Spatial and Geographical data

While single geographical locations can be identified with a single pair of coordinates, the geographical extent of trade routes or countries are series of such coordinate values and cannot easily accommodated with the observation-by-variable format of data frames. Instead such geographical data constitutes its own data type, which is discussed in this chapter. The chapter also discusses how such spatial data can be connected with other data about geographical entities, e.g. the population density or GDP per capita of countries. Further it discusses the import of geographical data from shape files and Google Maps KML files and the definition of and conversion between cartographic projections.

Below is the supporting material for the various sections of the chapter.

The Structure of Spatial Data

## The structure of objects of classes defined in the 'sp' package ###############################
library(spatial)
library(cshapes)
cshape.sp <- cshp()
# Obtaining the data for the Gambia from the Cshapes data base
Gambia <- subset(cshape.sp,CNTRY_NAME=="The Gambia")

plot(Gambia)

class(Gambia)

## The structure of objects of classes defined in the 'sf' package ###############################

# The data used here is available from https://ucdp.uu.se/downloads/index.html#ged_global
unzip("ged191-RData.zip")
yload("ged191.RData")

class(ged191)

# Number of observations
nrow(ged191)
# Number of variables
ncol(ged191)

# Using the adapted 'print()' method from the 'sf' package
library(sf)
ged191

# Examining the structure of an "sf" object with 'str()'
str(ged191)

# Obtaining the geometry contained in 'ged191'
gged191 <- st_geometry(ged191)
gged191

# Accessing an individual shape
gged191[[1]]

# The class of a shape object
class(gged191[[1]])

# Converting "sp" objects into "sf" objects

library(sf)
library(cshapes)

cshapes.1990 <- cshp(as.Date("1990-01-01"))
cshapes.1990 <- as(cshapes.1990,"sf")
cshapes.1990

cshapes.1990 <- as(cshapes.1990,"sf")
partial_out(cshapes.1990,.head=19,.tail=11)

SthAmCntry.names <- c(
    "Argentina",
    "Bolivia",
    "Brazil",
    "Chile",
    "Colombia",
    "Ecuador",
    "Guyana",
    "Paraguay",
    "Peru",
    "Suriname",
    "Uruguay",
    "Venezuela")

SthAmCountries <-
    subset(cshapes.1990,
           CNTRY_NAME %in% SthAmCntry.names)

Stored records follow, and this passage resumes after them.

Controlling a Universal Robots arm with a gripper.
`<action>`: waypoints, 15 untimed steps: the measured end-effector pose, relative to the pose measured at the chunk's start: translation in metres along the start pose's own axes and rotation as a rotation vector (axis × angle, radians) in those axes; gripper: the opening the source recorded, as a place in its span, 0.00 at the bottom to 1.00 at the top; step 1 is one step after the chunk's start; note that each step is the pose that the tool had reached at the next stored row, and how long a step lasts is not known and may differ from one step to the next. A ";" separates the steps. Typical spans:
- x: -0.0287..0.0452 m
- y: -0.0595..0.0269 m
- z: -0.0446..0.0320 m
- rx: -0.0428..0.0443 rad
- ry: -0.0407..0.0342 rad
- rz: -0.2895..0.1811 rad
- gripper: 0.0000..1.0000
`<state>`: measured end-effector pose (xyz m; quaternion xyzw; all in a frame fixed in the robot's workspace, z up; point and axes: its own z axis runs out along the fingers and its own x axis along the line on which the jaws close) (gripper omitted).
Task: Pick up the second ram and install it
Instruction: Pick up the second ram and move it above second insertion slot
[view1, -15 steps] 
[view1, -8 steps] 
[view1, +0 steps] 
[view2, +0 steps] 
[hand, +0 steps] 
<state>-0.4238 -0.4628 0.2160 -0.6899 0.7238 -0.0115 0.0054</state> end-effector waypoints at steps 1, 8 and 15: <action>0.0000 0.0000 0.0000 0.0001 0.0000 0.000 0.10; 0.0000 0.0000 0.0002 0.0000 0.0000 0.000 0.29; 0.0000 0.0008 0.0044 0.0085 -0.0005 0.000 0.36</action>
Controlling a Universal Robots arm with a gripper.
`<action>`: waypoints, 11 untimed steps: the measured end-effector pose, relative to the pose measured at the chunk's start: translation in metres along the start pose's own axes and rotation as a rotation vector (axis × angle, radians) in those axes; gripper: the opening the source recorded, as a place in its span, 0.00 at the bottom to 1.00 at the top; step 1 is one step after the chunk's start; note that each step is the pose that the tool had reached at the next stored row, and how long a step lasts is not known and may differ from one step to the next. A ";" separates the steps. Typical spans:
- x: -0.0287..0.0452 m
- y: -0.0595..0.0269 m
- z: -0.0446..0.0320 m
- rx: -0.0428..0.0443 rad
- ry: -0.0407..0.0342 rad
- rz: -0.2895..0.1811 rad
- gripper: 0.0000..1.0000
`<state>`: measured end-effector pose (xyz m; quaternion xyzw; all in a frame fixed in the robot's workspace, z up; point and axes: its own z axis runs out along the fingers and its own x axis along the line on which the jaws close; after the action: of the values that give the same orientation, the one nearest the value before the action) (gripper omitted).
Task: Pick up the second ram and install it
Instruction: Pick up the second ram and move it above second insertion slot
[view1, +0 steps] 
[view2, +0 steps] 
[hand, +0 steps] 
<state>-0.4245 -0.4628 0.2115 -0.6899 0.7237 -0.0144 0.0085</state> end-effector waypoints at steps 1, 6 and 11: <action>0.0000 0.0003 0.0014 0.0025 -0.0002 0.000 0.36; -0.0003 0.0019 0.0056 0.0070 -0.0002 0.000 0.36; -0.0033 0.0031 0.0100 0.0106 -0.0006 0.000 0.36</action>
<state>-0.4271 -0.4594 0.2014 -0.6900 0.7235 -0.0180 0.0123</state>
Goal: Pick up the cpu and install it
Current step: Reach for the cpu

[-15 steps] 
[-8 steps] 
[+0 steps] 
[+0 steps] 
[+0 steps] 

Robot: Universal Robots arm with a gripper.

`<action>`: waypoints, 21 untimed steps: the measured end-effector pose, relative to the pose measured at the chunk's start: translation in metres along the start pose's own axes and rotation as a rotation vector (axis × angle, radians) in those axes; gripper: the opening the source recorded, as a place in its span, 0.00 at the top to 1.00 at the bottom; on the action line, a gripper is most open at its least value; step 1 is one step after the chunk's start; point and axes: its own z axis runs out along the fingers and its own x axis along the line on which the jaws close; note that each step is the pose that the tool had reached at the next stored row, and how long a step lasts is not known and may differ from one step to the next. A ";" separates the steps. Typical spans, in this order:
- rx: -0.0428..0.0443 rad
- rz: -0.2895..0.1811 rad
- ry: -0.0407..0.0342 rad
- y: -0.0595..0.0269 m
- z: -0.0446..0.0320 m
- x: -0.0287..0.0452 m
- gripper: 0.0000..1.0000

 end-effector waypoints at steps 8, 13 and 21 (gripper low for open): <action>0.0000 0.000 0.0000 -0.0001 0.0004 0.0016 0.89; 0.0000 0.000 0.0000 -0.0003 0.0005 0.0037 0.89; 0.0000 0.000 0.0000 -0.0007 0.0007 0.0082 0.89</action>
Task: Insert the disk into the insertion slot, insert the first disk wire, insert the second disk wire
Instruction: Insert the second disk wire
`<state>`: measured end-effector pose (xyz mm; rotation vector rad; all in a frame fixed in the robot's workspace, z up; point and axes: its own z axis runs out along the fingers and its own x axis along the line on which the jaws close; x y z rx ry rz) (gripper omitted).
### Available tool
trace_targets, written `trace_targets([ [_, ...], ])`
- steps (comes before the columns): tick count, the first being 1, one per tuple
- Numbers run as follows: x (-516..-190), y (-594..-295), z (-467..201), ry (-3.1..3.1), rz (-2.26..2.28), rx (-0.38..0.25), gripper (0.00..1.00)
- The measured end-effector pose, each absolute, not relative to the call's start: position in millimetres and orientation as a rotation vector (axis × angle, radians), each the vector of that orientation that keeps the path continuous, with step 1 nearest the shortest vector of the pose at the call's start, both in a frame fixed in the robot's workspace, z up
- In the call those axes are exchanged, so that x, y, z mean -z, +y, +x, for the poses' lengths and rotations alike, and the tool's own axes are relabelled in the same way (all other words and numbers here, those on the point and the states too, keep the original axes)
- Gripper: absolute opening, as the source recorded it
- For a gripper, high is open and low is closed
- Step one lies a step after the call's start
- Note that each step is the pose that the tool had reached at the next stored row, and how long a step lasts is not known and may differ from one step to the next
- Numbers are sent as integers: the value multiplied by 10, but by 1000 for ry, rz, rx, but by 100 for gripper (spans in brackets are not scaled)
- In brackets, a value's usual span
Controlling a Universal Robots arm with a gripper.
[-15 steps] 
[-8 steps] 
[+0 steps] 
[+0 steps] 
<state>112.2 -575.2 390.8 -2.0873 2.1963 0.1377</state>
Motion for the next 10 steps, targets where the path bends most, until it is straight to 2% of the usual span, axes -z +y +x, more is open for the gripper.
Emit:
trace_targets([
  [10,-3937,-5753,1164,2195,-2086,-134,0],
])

Brazil <- subset(cshapes.1990,CNTRY_NAME=="Brazil")
Chile <-  subset(cshapes.1990,CNTRY_NAME=="Chile")
Colombia <-  subset(cshapes.1990,CNTRY_NAME=="Colombia")

cap.latlong <- with(cshapes.1990,cbind(CAPLONG,CAPLAT))

cap.latlong <- lapply(1:nrow(cap.latlong),
                      function(i)cap.latlong[i,])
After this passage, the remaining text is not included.